[WHAT THE EXERCISE ASKS]: Only the lines from the one containing "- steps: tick" through the one containing "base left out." should be printed, exactly as they appear below, with both ends included.

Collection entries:
◇ ◇ ◇ ◇ ◇ ◇ ◇

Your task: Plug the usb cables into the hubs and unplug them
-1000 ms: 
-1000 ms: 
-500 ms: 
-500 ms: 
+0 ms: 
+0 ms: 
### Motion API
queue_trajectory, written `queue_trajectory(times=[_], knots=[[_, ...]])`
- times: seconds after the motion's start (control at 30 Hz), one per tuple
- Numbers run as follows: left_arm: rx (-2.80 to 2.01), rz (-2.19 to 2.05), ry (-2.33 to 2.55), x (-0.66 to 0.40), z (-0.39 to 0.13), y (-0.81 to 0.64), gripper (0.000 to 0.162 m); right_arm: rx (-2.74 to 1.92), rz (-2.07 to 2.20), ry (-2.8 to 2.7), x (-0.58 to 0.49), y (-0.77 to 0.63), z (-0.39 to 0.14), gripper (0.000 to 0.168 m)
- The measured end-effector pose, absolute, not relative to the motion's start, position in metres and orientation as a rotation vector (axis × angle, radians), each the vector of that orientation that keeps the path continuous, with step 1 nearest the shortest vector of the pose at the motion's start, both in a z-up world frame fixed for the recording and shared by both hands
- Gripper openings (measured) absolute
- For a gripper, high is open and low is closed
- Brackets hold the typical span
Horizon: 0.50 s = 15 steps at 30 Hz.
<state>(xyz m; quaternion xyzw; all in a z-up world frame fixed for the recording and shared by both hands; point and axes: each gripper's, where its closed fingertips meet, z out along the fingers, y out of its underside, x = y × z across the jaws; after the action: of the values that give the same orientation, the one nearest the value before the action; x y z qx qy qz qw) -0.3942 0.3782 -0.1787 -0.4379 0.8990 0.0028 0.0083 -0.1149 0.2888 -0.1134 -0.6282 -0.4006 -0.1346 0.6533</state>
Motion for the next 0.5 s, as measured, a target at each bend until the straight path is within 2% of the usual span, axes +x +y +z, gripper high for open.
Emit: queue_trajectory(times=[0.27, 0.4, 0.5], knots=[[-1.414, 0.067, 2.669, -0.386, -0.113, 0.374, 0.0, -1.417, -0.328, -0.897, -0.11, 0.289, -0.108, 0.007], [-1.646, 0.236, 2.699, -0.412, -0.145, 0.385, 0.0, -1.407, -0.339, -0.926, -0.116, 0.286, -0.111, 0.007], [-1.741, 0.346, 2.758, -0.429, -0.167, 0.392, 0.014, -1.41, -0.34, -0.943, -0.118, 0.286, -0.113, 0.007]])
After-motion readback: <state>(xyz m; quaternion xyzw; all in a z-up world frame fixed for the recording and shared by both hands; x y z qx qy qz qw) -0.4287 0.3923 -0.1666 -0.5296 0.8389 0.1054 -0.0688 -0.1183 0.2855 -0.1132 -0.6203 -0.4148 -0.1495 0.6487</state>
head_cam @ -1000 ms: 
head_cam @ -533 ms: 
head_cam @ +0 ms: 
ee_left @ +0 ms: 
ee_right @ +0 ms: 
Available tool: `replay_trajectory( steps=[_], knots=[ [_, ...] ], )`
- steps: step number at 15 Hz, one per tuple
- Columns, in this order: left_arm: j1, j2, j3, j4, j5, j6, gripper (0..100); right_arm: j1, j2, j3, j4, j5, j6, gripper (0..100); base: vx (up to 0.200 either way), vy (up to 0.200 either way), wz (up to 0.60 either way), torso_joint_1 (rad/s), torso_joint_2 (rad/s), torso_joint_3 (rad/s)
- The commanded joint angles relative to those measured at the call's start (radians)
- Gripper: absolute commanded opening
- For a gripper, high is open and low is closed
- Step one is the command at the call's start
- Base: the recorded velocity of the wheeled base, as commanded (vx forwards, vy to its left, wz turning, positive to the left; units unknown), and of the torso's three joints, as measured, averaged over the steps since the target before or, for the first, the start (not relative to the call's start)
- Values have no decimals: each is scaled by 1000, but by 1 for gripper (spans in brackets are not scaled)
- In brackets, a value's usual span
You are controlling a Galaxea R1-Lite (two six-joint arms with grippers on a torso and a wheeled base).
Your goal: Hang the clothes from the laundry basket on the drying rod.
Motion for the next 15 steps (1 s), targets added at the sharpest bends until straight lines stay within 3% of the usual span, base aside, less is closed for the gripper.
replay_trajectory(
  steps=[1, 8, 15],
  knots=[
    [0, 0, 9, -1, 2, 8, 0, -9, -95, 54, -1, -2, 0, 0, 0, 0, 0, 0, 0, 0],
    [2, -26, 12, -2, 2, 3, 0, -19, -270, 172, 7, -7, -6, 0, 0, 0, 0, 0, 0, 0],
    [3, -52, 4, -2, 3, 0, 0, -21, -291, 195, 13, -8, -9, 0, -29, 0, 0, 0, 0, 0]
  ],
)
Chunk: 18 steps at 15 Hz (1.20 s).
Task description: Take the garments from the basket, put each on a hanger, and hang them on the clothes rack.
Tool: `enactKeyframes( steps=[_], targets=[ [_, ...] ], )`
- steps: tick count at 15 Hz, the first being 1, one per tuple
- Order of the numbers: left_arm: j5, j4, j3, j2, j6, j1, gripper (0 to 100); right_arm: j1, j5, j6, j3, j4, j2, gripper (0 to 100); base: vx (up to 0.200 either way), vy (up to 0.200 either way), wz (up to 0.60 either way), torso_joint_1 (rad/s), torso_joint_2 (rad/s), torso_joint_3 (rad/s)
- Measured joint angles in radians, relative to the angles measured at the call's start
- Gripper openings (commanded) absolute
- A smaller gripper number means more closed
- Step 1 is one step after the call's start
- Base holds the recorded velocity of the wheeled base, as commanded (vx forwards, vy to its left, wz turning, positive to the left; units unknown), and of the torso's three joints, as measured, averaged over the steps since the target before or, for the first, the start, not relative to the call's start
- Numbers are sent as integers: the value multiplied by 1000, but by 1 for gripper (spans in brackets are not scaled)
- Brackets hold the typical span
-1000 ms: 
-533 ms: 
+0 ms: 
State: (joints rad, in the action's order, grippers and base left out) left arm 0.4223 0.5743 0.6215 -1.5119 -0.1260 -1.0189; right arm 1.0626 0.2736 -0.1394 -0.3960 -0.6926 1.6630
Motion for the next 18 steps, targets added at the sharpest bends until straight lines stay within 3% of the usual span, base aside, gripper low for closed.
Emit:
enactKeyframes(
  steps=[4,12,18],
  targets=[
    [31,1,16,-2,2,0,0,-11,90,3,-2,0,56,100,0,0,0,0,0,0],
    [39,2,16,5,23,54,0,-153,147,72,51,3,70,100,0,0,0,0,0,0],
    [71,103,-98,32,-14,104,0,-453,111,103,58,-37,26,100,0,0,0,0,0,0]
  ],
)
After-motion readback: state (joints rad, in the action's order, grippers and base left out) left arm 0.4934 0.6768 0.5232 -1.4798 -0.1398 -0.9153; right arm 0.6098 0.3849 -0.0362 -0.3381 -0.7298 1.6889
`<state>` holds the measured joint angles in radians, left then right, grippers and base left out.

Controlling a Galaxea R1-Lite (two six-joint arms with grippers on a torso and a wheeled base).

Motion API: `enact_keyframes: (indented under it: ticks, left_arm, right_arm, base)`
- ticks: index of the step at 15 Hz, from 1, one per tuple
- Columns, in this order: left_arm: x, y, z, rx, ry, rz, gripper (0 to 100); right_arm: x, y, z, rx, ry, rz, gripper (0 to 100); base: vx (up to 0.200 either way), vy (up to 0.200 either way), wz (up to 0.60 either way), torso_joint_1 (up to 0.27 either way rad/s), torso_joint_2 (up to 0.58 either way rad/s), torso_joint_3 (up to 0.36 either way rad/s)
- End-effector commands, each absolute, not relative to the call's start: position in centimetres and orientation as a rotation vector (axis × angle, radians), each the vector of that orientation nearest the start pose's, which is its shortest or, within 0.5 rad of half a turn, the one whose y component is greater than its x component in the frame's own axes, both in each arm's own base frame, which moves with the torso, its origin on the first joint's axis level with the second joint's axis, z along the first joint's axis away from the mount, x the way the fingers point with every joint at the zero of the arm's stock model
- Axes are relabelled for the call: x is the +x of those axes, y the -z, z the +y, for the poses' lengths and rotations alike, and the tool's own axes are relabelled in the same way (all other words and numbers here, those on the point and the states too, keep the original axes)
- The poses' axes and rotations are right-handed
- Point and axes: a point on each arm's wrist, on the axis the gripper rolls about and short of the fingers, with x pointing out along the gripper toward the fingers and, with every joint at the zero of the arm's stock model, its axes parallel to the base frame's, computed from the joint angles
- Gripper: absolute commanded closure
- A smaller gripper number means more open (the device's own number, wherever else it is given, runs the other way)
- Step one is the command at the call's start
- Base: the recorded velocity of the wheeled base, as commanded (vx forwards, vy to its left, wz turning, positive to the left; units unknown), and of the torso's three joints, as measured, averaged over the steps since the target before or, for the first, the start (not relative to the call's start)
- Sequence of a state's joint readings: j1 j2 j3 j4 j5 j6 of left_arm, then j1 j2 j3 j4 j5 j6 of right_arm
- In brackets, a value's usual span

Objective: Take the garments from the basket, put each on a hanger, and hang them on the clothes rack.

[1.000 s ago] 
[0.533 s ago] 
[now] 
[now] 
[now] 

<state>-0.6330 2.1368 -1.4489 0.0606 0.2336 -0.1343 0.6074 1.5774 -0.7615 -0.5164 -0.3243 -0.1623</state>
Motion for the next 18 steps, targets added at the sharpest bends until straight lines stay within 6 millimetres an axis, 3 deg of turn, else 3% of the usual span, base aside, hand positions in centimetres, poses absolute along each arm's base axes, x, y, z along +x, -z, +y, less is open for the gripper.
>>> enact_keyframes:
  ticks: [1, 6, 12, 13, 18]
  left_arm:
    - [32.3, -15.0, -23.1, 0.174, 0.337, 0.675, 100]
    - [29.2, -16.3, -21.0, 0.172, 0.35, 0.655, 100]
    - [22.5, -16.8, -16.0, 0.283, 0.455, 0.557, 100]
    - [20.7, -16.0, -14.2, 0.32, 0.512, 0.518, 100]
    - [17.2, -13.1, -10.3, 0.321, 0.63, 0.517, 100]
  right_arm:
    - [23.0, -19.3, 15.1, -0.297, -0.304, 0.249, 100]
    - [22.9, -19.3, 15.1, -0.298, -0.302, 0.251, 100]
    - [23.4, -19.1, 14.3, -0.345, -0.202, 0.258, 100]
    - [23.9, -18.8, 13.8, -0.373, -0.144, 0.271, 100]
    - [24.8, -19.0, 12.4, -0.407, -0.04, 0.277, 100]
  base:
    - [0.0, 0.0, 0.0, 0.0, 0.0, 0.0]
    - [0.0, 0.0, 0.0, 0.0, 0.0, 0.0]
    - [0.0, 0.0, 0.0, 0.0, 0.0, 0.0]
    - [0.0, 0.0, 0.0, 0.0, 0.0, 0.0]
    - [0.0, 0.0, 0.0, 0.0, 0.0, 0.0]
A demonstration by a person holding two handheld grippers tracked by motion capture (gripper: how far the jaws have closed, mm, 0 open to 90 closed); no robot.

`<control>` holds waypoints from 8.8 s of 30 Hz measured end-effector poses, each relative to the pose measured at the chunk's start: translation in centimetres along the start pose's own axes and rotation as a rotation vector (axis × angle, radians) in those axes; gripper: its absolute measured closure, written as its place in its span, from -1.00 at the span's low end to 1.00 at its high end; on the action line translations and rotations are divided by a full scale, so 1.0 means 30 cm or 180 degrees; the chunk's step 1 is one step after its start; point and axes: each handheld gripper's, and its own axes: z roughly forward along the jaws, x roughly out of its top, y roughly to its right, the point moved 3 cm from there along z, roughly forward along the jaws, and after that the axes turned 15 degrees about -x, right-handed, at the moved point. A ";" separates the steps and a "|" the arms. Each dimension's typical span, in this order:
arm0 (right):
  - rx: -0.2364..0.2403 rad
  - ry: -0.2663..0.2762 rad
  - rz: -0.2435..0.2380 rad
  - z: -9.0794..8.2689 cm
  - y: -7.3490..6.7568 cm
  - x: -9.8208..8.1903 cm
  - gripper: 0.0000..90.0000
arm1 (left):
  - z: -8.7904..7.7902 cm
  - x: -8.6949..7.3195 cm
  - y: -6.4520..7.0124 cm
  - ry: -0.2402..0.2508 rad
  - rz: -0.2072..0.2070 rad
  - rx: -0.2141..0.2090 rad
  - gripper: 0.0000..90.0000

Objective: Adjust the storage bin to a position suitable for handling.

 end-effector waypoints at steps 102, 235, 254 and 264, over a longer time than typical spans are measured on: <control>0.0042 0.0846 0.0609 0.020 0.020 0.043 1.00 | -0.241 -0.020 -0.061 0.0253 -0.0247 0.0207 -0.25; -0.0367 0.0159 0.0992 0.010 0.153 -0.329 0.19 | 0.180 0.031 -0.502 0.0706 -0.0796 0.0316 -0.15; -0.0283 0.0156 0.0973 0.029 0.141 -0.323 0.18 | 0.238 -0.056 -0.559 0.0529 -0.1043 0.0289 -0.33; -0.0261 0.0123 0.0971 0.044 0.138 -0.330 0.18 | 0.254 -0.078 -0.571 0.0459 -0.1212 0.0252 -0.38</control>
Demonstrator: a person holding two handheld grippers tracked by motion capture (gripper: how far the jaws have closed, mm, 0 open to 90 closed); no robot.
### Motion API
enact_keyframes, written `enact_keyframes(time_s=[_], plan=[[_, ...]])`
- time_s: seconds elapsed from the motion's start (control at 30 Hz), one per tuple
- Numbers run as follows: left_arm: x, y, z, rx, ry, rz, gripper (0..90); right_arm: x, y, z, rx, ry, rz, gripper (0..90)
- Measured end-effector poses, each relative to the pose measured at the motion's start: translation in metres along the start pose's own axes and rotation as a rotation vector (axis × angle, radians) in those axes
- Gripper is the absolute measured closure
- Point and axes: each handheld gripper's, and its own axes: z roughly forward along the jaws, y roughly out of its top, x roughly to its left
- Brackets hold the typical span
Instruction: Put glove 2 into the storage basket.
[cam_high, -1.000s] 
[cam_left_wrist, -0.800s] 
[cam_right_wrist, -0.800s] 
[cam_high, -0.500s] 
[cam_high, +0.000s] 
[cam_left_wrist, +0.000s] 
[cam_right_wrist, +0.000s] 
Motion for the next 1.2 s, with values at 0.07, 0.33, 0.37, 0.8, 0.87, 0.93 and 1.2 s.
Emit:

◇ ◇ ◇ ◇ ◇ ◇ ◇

[RESPONSE BELOW]:
- steps: tick count at 15 Hz, the first being 1, one per tuple
- Order of the numbers: left_arm: j5, j4, j3, j2, j6, j1, gripper (0 to 100); right_arm: j1, j5, j6, j3, j4, j2, gripper (0 to 100); base: vx (up to 0.200 either way), vy (up to 0.200 either way), wz (up to 0.60 either way), torso_joint_1 (rad/s), torso_joint_2 (rad/s), torso_joint_3 (rad/s)
- Measured joint angles in radians, relative to the angles measured at the call's start
- Gripper openings (commanded) absolute
- A smaller gripper number means more closed
- Step 1 is one step after the call's start
- Base holds the recorded velocity of the wheeled base, as commanded (vx forwards, vy to its left, wz turning, positive to the left; units unknown), and of the torso's three joints, as measured, averaged over the steps since the target before or, for the first, the start, not relative to the call's start
- Numbers are sent as integers: the value multiplied by 1000, but by 1 for gripper (spans in brackets are not scaled)
- Brackets hold the typical span
-1000 ms: 
-533 ms: 
+0 ms: 
State: (joints rad, in the action's order, grippers and base left out) left arm 0.4223 0.5743 0.6215 -1.5119 -0.1260 -1.0189; right arm 1.0626 0.2736 -0.1394 -0.3960 -0.6926 1.6630
Motion for the next 18 steps, targets added at the sharpest bends until straight lines stay within 3% of the usual span, base aside, gripper low for closed.
Emit:
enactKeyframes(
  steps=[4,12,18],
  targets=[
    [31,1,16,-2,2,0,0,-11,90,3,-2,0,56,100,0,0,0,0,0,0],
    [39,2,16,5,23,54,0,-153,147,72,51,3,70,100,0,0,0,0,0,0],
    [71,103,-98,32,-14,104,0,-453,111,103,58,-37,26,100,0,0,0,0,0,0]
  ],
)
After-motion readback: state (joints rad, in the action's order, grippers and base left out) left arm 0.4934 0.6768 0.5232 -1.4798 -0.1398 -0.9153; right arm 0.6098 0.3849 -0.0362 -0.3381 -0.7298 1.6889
`<state>` holds the measured joint angles in radians, left then right, grippers and base left out.

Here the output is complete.